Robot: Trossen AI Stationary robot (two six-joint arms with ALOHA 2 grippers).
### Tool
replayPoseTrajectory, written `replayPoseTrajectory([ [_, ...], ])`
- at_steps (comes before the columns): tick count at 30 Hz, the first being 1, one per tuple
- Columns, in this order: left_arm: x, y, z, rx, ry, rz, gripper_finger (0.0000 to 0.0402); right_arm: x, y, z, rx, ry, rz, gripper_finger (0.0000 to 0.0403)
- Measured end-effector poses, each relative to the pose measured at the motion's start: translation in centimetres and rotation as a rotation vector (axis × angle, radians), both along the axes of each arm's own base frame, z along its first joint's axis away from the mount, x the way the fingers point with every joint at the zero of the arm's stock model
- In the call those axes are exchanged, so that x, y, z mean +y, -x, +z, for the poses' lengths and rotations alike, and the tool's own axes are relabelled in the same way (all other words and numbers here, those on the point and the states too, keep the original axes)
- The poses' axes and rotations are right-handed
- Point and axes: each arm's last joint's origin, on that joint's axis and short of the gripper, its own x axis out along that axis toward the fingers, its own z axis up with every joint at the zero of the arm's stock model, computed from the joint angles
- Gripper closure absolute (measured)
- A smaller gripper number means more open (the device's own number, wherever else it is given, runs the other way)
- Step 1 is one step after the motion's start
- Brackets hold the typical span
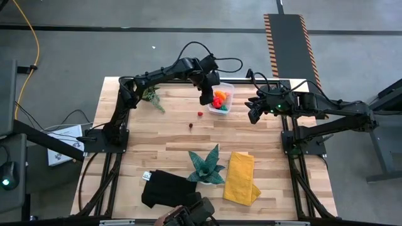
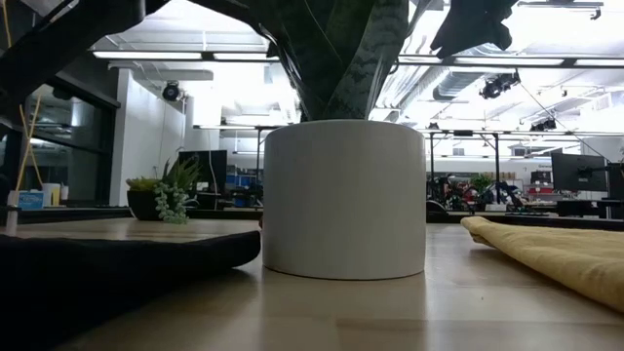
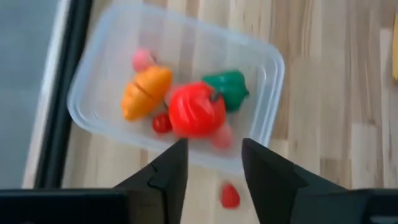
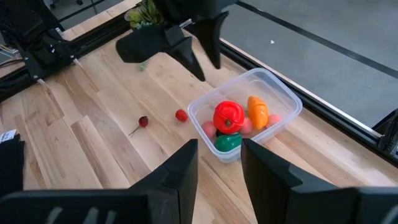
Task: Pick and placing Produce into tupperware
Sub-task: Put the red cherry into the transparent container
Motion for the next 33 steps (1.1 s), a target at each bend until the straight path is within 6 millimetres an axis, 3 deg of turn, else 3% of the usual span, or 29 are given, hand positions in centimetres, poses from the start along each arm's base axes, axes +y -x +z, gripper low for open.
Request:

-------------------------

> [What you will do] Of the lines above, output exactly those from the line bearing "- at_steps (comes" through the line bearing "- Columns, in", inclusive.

> [Task result]
- at_steps (comes before the columns): tick count at 30 Hz, the first being 1, one per tuple
- Columns, in this order: left_arm: x, y, z, rx, ry, rz, gripper_finger (0.0000 to 0.0402); right_arm: x, y, z, rx, ry, rz, gripper_finger (0.0000 to 0.0403)

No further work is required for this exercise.